Categories
Drama Romance

Flirting

Adolescence includes aches (loneliness, alienation from adults, sexual longing) and joys (first love, treasured friendship and music). Few films have portrayed both classes of teenage experience as warmly and intelligently as the 1991’s Flirting.

Due to an execrable U.S. advertising campaign, which misrepresented the film as a sniggering teen sex comedy from “those crazy blokes down under” (I cannot bring myself to post the trailer) this Australian gem barely opened in the U.S. and when it did mostly the wrong people saw it. But a precious handful of people outside of Oz have found this excellent film and continue quite properly to point others to it. Having been so blessed by a friend some years ago, I wish to pay it forward here with the strongest possible recommendation that you give this excellent movie a look.

Writer-Director John Duigan sets his story in two boarding schools that stare at each other (like their residents) across a lovely lake. In the boys’ school, anxious, stammering Danny Embling (sweetly played by Noah Taylor) is being ground down by sadistic masters and bullying classmates. Meanwhile, a student from Uganda, Thandiwe Adjewa (the luminous star-to-be Thandie Newton), is getting a cold welcome at the girls’ school. Yet as is so often the case, the underdogs attract a stout friend or two, and are also drawn irresistibly to each other. Taylor and Newton have great chemistry on screen, and you will be rooting for their budding romance from the very first.

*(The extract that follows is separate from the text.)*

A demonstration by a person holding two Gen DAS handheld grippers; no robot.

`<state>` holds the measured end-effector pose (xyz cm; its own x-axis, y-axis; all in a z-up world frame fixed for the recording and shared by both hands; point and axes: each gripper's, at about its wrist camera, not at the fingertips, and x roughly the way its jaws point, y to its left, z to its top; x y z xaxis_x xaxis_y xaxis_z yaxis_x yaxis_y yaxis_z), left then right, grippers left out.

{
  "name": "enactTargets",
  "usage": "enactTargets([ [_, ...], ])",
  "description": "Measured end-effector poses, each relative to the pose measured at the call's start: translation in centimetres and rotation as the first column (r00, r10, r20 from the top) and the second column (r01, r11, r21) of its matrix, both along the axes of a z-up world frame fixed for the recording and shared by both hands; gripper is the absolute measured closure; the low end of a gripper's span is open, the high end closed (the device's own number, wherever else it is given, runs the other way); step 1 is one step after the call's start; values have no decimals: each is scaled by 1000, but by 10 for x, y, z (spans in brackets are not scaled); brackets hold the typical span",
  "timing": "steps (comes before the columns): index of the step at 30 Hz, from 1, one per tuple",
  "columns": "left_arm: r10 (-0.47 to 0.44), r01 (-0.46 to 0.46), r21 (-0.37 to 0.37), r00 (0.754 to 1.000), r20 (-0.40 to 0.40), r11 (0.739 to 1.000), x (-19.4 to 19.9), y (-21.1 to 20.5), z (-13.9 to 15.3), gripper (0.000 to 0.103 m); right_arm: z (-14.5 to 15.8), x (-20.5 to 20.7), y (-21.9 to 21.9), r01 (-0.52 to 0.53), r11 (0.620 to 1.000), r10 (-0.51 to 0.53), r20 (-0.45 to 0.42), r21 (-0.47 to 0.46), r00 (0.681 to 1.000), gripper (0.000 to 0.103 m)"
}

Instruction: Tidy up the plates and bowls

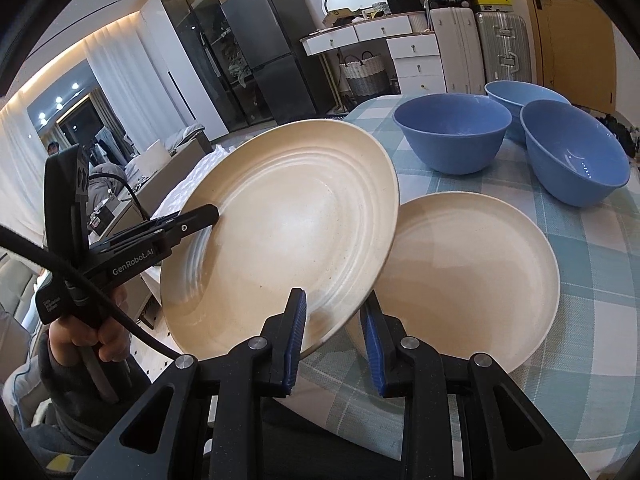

The other central character is the alpha girl of Thandiwe’s school, played to perfection by a pre-fame Nicole Kidman. Initially imperious and frosty, she eventually reveals more accessible layers beneath, particularly in the superb scene after she catches Thandiwe sneaking back into the school after a rendezvous with Danny.

Many of the plot elements and themes here are familiar (Rebel Without a Cause is one a zillion films to tread similar ground). But it wasn’t fresh plots that made Shakespeare the Immortal Bard, it was what he did with them. With its wisdom, sensitivity and wit, Flirting turns the usual coming-of-age story into an fresh and inspiring experience that is not to be missed.